WHAT NEEDS TO BE DONE
Keep only the lines of the material below that contain the word "respond". Copy those lines.

DATA TO PROCESS
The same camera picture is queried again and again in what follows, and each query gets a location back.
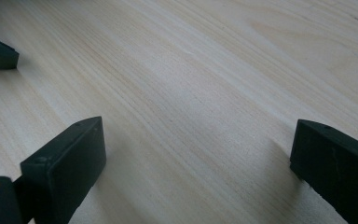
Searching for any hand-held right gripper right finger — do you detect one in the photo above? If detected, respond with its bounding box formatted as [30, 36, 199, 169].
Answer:
[289, 119, 358, 224]

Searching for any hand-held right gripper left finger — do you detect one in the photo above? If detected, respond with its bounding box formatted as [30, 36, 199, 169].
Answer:
[13, 116, 107, 224]

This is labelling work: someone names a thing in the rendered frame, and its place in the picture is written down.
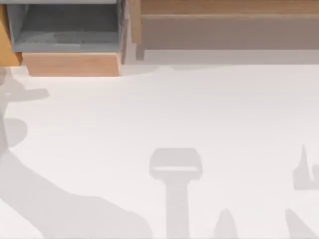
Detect wooden open shelf unit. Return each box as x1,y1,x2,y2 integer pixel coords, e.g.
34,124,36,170
129,0,319,61

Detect pale wooden drawer front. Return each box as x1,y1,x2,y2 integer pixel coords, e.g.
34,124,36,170
21,52,122,77

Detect open drawer grey pierced inside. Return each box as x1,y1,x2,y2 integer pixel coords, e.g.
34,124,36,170
6,0,125,54

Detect wooden cupboard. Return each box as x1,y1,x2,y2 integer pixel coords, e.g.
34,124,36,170
0,4,23,67

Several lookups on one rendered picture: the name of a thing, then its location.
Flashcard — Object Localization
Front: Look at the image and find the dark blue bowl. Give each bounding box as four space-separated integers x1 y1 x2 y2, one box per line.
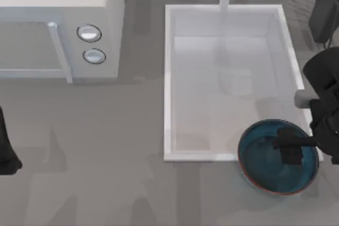
237 119 320 196

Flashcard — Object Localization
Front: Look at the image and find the white sink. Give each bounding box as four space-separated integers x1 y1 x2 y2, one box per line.
163 4 324 163

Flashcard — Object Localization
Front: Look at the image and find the small round microwave knob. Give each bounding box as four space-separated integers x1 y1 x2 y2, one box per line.
82 48 107 65

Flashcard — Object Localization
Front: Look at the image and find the pale microwave oven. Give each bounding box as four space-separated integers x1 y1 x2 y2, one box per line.
0 0 126 84

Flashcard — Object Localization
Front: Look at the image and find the large round microwave knob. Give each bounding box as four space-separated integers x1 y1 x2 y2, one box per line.
76 24 103 43

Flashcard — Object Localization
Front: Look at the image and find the microwave oven door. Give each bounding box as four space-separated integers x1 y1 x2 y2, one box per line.
0 14 74 84

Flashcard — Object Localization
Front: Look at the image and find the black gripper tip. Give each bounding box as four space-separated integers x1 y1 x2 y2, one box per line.
0 106 23 176

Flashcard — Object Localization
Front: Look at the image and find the pale microwave door handle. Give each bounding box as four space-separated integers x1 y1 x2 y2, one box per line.
47 21 74 84

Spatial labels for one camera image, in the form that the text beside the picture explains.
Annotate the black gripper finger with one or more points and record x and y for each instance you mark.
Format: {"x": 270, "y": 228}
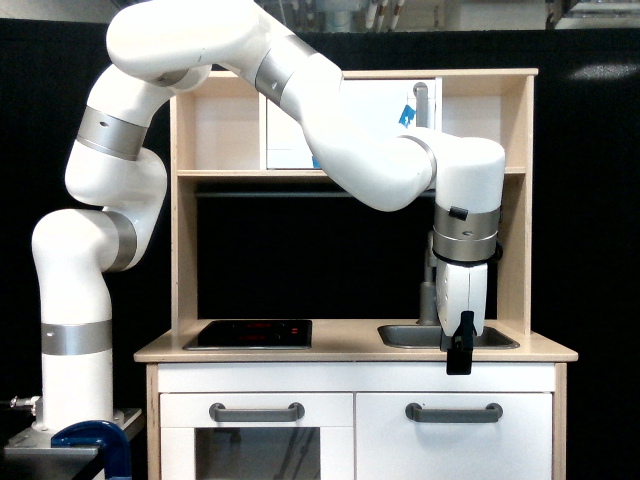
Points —
{"x": 459, "y": 347}

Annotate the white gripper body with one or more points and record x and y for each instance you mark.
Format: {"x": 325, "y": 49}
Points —
{"x": 461, "y": 289}

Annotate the grey cabinet door handle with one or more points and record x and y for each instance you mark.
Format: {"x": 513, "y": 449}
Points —
{"x": 491, "y": 413}

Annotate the white cabinet door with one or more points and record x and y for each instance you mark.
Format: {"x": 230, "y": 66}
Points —
{"x": 390, "y": 446}

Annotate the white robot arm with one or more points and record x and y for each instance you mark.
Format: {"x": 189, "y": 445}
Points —
{"x": 161, "y": 48}

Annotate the white oven door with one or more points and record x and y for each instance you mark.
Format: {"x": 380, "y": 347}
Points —
{"x": 319, "y": 446}

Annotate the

RESPONSE
Searching for any hand-held right gripper right finger — do you detect one in the photo above? If detected, respond with its bounding box formatted as [30, 36, 199, 169].
Searching for any hand-held right gripper left finger — do you detect one in the photo above? If detected, respond with its bounding box formatted as [30, 36, 199, 169].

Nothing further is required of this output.